Makhulu, who lives in a rural village, is feisty and takes no nonsense. She gives Sipho a hard time! Although the story is a classic whodunit, does it also reflect a certain reality? Not only religious corruption, but a disconnect between the older and younger generations?

I patterned Makhulu after my mum! Though younger and feistier, she fits in perfectly well. I only need to tap into my memory bank and she’s there in words, actions and expressions.

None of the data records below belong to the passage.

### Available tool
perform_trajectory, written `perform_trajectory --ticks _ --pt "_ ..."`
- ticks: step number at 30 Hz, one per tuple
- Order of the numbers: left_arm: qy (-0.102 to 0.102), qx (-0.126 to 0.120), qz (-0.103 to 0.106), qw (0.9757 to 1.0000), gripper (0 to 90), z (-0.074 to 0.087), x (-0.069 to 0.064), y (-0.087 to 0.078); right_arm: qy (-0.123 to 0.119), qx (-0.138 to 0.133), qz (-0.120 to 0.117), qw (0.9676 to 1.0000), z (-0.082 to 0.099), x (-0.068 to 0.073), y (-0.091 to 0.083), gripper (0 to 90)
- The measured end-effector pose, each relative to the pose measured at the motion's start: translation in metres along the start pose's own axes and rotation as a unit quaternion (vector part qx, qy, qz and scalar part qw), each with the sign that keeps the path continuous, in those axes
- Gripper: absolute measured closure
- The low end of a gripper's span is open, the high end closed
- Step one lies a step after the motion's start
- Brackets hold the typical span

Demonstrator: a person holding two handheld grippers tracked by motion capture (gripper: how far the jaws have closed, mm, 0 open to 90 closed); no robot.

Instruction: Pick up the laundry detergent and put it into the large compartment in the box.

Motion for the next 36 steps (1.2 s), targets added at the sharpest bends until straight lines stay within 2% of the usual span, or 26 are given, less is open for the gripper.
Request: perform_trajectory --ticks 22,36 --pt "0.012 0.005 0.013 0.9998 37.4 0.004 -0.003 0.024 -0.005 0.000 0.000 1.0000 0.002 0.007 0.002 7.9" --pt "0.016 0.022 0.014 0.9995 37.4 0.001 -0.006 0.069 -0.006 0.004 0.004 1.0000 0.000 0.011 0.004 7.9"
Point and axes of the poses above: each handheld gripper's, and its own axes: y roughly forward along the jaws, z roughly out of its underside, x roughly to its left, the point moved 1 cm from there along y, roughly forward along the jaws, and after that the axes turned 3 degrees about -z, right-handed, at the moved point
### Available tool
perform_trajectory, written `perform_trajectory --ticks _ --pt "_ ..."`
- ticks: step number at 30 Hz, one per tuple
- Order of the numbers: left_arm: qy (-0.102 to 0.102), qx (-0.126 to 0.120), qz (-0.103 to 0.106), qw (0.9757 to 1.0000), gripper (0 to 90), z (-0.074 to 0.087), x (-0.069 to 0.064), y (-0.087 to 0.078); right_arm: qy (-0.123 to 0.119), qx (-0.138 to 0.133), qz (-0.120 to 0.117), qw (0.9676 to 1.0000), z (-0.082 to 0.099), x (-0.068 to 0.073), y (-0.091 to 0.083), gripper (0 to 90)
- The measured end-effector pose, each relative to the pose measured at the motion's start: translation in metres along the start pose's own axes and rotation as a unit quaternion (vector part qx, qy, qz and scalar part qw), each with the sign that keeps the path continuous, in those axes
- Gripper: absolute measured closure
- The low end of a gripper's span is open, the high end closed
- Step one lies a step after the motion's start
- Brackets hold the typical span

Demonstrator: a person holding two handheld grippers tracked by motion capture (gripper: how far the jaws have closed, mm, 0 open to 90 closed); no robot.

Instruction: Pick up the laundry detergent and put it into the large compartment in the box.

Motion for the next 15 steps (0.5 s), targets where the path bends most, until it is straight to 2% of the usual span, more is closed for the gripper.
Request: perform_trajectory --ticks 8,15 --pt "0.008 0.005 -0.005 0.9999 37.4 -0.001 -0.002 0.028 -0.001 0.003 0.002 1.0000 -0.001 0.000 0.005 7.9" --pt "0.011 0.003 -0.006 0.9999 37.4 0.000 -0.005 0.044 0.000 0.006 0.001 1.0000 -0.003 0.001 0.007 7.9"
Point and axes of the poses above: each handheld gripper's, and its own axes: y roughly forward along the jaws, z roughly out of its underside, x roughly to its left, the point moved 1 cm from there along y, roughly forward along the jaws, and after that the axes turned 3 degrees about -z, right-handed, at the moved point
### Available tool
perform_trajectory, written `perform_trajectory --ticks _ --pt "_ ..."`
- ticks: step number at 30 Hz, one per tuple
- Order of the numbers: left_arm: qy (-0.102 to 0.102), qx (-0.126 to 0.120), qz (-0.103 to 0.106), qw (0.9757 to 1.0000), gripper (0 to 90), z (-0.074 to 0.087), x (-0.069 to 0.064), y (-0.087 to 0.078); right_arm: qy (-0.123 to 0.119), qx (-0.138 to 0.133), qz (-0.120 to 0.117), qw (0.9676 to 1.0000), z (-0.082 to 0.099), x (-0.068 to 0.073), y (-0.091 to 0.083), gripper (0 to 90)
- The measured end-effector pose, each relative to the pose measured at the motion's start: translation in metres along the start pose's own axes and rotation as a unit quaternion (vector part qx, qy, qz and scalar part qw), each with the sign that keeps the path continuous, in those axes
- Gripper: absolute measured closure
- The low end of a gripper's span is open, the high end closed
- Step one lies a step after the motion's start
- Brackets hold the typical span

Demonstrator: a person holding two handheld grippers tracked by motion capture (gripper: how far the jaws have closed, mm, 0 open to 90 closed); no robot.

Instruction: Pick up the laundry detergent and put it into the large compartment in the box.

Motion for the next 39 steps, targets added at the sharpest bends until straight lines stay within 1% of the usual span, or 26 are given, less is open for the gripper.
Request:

I see the older generations as being set in their ways, watching in amusement as the younger, malleable youths grope about with their technological/developmental processes. This does cause friction in many ways, as it does in the Makhulu and Sipho scenes, but I see it as a form of learning, though healthy and educative — the two represent a blend of the old and new, past and present. Interactions between these two ends will always bring out something that can be interesting, out of which we can learn something.

I always ponder on how old folks get to be who they are in their old age. The adventures they have had, their joys and pains, the paths they have trodden on and the knowledge they harbor.

The setting of Port Elizabeth is evocatively described, yet the village in your story is imagined. Why go this route?

I have always lived in cities, from Lagos to here but, really, I love the outdoors where beautiful nature – thriving flora and fauna – is painted in living colors. South Africa is a beautiful country and all around me, I see nature still pristine and protected. Here, in my suburb in Port Elizabeth, seeing heavy morning mists, rugged green mountains, wild guinea fowl and rabbits right on my doorsteps nibbling at tidbits always evokes pictures of a natural village setting. So, I created one. I wanted the story settings to be a mix of the city and the village, a blend of old and new.

As a novice writer, how did you hear about Short.Sharp.Stories? And are you inspired to keep writing?

I saw Short.Sharp.Stories on Facebook and being interested in writing, I decided to try my hand. I passionately love reading, when I can leave the terrestrial earth and soar! I love short stories with a twist. I have been writing more since my Short.Sharp.Stories entry and I have many short stories in stock now.

In what way do your Nigerian roots influence your writing?

My writing is a blend of the two great countries, coated with past and current happenings around me. I must say it is a great advantage for me as I can switch between the two climes to achieve my aim.

What writing Trade Secret have you gleaned along the way?

For a new hand like me, it is a beautiful experience that I want to take up more seriously. Really, during the writing and editing stages, I felt like a surgeon at the operating table, snipping away, suturing up loose ends and packaging a body of story through tedious edits to make it convincing and readable.